3. The Following - Completely satisfying so far.  The pilot episode was fantastic.  The show is creepy, gory, fast-paced and all-around entertaining.  Kevin Bacon and James Purefoy are perfection.  I am not as impressed with the supporting cast, but I think Bacon and Purefoy make up what the supporting cast is lacking (charisma).  The twists and turns of the show are mostly predictable (just assume everyone is lying), but I think that is part of what makes it fun to watch - even if you know how it will end, it is still interesting to see how it all unfolds. And even though it is completely different subject matter - it reminds me of 24.  The way each episode moves really quickly, no one can be trusted and the main hero doesn't always win.  I loved 24 (even when it went from ridiculous to over-the-top super ridiculous), so I think I will feel the same with this show.   The whole cult aspect is done really well - I was pretty skeptical about this whole plot point, but I love it. I love to be scared and it happens pretty rarely, especially with TV shows, but this show definitely creeps me out.  I get asked all the time "Isn't it scary living by yourself?" and my answer is always "no", but after I watched the pilot episode, late at night, I had trouble sleeping.  I checked the locks on my doors like 5 times and I even opened up all my closet doors, that's how creeped out I was!! Now, I will only watch it in the middle of the afternoon - that way it's not on my mind when I go to sleep.  

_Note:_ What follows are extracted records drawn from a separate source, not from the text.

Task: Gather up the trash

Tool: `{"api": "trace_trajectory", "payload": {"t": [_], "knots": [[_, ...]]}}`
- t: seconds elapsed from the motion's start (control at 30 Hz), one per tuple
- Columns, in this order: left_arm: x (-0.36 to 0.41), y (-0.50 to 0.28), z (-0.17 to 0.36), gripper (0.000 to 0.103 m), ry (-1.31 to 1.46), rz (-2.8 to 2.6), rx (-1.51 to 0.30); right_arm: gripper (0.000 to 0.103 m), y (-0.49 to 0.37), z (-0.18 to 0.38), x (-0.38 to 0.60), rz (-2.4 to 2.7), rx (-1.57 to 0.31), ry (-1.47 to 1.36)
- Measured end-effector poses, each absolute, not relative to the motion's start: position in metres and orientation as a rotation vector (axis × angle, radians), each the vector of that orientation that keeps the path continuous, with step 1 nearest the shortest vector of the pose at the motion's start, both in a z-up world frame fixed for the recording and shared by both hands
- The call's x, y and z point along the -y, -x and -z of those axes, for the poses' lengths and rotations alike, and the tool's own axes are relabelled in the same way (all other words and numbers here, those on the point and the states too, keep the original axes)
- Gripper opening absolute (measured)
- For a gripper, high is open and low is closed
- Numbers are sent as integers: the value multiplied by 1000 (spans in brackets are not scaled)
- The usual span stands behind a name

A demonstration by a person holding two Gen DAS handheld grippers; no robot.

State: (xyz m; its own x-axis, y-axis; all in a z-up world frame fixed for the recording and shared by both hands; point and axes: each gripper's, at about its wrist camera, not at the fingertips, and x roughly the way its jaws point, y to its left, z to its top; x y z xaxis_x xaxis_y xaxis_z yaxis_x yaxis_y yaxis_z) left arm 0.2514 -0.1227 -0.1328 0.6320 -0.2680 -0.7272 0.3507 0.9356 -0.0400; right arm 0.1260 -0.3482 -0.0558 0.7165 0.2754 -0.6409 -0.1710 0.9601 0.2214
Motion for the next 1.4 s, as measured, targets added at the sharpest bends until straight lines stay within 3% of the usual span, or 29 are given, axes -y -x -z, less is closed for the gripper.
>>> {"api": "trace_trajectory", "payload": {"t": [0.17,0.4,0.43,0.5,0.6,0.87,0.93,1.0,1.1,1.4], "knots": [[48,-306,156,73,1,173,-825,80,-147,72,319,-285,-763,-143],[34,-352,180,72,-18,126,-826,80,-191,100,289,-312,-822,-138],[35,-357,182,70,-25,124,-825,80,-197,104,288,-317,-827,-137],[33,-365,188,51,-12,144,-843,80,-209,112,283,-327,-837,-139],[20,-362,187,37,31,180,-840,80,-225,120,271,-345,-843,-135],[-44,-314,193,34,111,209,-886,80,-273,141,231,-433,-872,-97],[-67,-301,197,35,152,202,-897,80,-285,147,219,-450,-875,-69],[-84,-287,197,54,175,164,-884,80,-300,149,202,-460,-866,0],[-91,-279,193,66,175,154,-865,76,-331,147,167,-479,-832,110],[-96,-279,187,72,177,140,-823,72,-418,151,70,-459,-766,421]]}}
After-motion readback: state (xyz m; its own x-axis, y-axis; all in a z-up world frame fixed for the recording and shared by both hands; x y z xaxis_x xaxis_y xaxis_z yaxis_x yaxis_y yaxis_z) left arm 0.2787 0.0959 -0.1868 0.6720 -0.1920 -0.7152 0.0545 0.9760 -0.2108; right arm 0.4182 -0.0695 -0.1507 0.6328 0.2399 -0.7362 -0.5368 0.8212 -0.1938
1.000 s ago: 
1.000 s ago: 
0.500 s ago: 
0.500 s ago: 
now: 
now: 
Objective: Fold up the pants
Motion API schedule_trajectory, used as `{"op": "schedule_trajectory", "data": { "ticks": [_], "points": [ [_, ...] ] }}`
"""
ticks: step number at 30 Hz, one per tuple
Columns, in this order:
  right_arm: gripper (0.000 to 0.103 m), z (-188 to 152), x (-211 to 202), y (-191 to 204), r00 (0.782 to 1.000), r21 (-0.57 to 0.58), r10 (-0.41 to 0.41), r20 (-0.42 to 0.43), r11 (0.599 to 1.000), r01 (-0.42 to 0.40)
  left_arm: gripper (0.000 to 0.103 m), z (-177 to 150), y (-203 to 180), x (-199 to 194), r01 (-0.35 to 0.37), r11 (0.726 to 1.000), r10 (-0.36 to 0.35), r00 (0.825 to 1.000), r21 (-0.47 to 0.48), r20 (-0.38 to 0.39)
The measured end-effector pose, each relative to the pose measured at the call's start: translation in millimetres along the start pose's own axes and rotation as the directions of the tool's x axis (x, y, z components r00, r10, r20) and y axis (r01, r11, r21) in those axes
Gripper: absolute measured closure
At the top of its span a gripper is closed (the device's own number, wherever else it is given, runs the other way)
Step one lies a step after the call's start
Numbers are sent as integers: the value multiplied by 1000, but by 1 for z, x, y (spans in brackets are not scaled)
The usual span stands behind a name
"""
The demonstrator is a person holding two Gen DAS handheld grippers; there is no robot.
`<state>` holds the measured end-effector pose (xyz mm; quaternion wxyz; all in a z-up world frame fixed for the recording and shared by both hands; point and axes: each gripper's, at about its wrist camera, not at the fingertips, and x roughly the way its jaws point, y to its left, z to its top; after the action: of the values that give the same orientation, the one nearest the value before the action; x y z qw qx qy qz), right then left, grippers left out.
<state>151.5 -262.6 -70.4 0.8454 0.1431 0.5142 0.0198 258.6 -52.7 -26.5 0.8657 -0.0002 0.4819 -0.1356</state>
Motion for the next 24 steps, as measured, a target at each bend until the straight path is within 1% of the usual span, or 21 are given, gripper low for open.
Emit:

4. The Americans - LOVE. The pilot episode was one of the best pilot episodes I've seen in a really, really long time.  There was so much information given and all of it was fascinating.  Now, after 3 episodes, there is still so much revealed with each episode, yet it never feels over-done.  The story line is quite revolutionary for television, considering that the main characters (that we are definitely supposed to root for) are Russian spies infiltrating America during the 1980's.  That is quite a controversial stance, and I could see why it would turn some American audiences away.  However, the American FBI agent (who happens to move in next door, which is described by the characters as a "coincidence" - HAHAHA!), is also a favorable character which creates for a nice, complicated television show.  Keri Russell kills this role - her performance in the pilot is Emmy-worthy.  I am really happy that Margot Martindale has joined the cast (one of the best television actresses around).  It's also really interesting to have the show set in the 80's, I didn't really think about how fun that could be - watching spies work before all the advanced technology of today.  Some parts of the show have been a little dumb, but if you look at early episodes of Alias (and even some later ones), there were several dumb plot points - and Alias is still one of my favorite shows ever.  I am really excited about this show, I hope more people start watching it so it lasts a few seasons, at least.